** Task objective **
Copy each line of the data exactly. Leave nothing out.

Stored data
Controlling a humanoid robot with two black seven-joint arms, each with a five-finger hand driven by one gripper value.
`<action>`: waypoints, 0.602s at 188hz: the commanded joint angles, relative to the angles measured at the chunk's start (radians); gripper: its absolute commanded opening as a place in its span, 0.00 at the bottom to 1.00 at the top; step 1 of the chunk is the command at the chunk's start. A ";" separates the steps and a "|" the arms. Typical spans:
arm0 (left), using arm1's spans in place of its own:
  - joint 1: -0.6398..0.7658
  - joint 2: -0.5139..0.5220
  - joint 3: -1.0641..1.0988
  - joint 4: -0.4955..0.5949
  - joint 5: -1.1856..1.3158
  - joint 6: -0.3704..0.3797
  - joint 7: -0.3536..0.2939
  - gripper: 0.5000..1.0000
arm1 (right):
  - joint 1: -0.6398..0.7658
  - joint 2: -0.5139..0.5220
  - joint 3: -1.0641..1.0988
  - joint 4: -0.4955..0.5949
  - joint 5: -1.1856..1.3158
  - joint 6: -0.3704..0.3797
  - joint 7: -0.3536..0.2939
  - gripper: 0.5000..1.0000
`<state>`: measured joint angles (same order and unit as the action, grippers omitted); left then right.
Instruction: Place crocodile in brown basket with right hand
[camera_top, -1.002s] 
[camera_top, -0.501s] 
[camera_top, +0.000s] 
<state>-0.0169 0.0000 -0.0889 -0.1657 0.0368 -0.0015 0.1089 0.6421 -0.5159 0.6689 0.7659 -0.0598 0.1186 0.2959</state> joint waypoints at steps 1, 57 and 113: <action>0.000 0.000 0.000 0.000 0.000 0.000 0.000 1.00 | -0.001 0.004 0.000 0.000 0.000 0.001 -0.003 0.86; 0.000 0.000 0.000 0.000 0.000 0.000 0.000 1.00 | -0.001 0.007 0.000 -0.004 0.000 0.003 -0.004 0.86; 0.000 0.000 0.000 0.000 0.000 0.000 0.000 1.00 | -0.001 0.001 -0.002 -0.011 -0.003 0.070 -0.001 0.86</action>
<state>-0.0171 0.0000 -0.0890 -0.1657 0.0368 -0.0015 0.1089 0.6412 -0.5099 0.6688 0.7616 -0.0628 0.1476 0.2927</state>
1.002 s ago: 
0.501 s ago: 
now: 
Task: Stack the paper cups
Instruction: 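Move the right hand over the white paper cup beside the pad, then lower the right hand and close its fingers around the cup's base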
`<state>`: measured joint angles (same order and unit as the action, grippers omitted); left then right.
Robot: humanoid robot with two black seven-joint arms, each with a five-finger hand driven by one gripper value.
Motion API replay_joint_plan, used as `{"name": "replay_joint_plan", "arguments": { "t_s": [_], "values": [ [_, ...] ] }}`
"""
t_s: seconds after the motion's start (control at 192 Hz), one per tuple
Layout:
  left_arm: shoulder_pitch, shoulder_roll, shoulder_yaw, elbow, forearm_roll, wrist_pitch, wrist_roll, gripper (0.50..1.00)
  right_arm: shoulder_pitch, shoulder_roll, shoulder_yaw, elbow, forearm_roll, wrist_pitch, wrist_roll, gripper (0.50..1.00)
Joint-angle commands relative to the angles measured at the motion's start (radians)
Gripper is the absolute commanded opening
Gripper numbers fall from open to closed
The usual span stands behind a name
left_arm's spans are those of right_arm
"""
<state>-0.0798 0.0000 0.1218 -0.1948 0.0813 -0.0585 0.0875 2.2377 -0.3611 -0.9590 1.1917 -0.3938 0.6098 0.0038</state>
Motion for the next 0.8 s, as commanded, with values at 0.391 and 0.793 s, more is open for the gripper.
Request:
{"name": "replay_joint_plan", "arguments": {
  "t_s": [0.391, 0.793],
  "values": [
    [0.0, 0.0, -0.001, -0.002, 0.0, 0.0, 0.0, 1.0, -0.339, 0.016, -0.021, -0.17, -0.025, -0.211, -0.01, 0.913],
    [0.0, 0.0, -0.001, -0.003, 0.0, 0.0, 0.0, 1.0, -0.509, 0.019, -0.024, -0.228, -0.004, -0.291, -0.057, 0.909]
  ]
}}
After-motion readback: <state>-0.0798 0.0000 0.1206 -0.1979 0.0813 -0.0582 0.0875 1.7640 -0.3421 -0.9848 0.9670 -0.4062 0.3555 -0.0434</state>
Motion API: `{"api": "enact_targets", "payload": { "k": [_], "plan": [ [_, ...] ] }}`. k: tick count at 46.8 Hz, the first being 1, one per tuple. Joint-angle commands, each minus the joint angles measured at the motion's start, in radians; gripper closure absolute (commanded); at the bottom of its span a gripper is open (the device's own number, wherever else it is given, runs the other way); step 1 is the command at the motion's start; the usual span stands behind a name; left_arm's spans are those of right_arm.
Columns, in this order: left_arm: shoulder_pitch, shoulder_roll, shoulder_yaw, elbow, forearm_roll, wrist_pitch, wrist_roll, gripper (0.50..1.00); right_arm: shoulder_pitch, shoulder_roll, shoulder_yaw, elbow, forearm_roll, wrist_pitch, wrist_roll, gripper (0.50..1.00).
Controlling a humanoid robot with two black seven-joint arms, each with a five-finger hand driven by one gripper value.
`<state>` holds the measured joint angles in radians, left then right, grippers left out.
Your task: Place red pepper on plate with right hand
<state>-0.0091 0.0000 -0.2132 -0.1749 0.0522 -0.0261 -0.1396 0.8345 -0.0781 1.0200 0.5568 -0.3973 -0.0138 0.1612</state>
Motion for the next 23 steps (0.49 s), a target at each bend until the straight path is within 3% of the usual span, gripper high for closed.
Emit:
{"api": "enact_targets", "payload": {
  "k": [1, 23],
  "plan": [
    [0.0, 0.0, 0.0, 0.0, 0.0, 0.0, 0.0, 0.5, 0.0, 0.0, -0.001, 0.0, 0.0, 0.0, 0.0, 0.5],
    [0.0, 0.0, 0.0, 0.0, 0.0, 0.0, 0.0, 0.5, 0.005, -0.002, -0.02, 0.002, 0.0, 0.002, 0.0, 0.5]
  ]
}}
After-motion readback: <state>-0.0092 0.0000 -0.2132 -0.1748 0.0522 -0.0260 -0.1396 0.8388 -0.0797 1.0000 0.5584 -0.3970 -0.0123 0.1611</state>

** Answer for the task **
Controlling a humanoid robot with two black seven-joint arms, each with a five-finger hand driven by one gripper value.
`<action>`: waypoints, 0.602s at 188hz: the commanded joint angles, relative to the angles measured at the chunk's start (radians); gripper: its absolute commanded opening as a place in its span, 0.00 at the bottom to 1.00 at the top; step 1 of the chunk is the command at the chunk's start. A ";" separates the steps and a "|" the arms. Typical spans:
arm0 (left), using arm1's spans in place of its own:
  - joint 1: -0.6398..0.7658
  - joint 2: -0.5139..0.5220
  - joint 3: -1.0641..1.0988
  - joint 4: -0.4955..0.5949
  - joint 5: -1.1856..1.3158
  - joint 6: -0.3704..0.3797
  - joint 7: -0.3536..0.2939
  - gripper: 0.5000..1.0000
arm1 (right):
  - joint 1: -0.6398..0.7658
  - joint 2: -0.5139..0.5220
  - joint 3: -1.0641..1.0988
  - joint 4: -0.4955..0.5949
  - joint 5: -1.1856..1.3158
  - joint 6: -0.3704..0.3797
  - joint 7: -0.3536..0.2939
  - gripper: 0.5000..1.0000
`<state>`: measured joint angles (same order and unit as the action, grippers omitted); left then right.
Instruction: Place crocodile in brown basket with right hand
[camera_top, -1.002s] 
[camera_top, -0.501s] 
[camera_top, +0.000s] 
<state>-0.0169 0.0000 -0.0889 -0.1657 0.0368 -0.0015 0.1089 0.6421 -0.5159 0.6689 0.7659 -0.0598 0.1186 0.2959</state> joint waypoints at steps 1, 57 and 113: <action>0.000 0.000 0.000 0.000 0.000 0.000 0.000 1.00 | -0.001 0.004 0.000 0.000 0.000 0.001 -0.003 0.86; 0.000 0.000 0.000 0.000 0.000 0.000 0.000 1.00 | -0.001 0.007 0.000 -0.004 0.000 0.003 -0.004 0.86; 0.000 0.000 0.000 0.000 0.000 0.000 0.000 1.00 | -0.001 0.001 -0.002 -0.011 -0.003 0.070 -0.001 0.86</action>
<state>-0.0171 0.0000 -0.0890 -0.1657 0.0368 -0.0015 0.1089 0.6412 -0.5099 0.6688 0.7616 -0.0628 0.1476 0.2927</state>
1.002 s ago: 
0.501 s ago: 
now: 
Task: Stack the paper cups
Instruction: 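Move the right hand over the white paper cup beside the pad, then lower the right hand and close its fingers around the cup's base
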`<state>`: measured joint angles (same order and unit as the action, grippers omitted); left then right.
Robot: humanoid robot with two black seven-joint arms, each with a five-finger hand driven by one gripper value.
Motion API replay_joint_plan, used as `{"name": "replay_joint_plan", "arguments": { "t_s": [_], "values": [ [_, ...] ] }}`
"""
t_s: seconds after the motion's start (control at 192 Hz), one per tuple
Layout:
  left_arm: shoulder_pitch, shoulder_roll, shoulder_yaw, elbow, forearm_roll, wrist_pitch, wrist_roll, gripper (0.50..1.00)
  right_arm: shoulder_pitch, shoulder_roll, shoulder_yaw, elbow, forearm_roll, wrist_pitch, wrist_roll, gripper (0.50..1.00)
Joint-angle commands relative to the angles measured at the motion's start (radians)
Gripper is the absolute commanded opening
Gripper numbers fall from open to closed
The usual span stands behind a name
left_arm's spans are those of right_arm
"""
<state>-0.0798 0.0000 0.1218 -0.1948 0.0813 -0.0585 0.0875 2.2377 -0.3611 -0.9590 1.1917 -0.3938 0.6098 0.0038</state>
Motion for the next 0.8 s, as commanded, with values at 0.391 and 0.793 s, more is open for the gripper.
Request:
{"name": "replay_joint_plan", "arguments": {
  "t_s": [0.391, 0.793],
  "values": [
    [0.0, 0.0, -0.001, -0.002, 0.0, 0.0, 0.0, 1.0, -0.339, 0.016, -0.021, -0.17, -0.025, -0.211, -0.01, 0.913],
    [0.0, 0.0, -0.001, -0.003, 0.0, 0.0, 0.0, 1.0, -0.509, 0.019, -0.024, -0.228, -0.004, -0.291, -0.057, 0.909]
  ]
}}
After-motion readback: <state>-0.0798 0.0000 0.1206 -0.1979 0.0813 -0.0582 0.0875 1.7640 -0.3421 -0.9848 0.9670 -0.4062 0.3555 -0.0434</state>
Motion API: `{"api": "enact_targets", "payload": { "k": [_], "plan": [ [_, ...] ] }}`. k: tick count at 46.8 Hz, the first being 1, one per tuple. Joint-angle commands, each minus the joint angles measured at the motion's start, in radians; gripper closure absolute (commanded); at the bottom of its span a gripper is open (the device's own number, wherever else it is given, runs the other way); step 1 is the command at the motion's start; the usual span stands behind a name; left_arm's spans are those of right_arm.
Columns, in this order: left_arm: shoulder_pitch, shoulder_roll, shoulder_yaw, elbow, forearm_roll, wrist_pitch, wrist_roll, gripper (0.50..1.00); right_arm: shoulder_pitch, shoulder_roll, shoulder_yaw, elbow, forearm_roll, wrist_pitch, wrist_roll, gripper (0.50..1.00).
Controlling a humanoid robot with two black seven-joint arms, each with a five-finger hand driven by one gripper value.
`<state>` holds the measured joint angles in radians, left then right, grippers left out.
Your task: Place red pepper on plate with right hand
<state>-0.0091 0.0000 -0.2132 -0.1749 0.0522 -0.0261 -0.1396 0.8345 -0.0781 1.0200 0.5568 -0.3973 -0.0138 0.1612</state>
Motion for the next 23 steps (0.49 s), a target at each bend until the straight path is within 3% of the usual span, gripper high for closed.
Emit:
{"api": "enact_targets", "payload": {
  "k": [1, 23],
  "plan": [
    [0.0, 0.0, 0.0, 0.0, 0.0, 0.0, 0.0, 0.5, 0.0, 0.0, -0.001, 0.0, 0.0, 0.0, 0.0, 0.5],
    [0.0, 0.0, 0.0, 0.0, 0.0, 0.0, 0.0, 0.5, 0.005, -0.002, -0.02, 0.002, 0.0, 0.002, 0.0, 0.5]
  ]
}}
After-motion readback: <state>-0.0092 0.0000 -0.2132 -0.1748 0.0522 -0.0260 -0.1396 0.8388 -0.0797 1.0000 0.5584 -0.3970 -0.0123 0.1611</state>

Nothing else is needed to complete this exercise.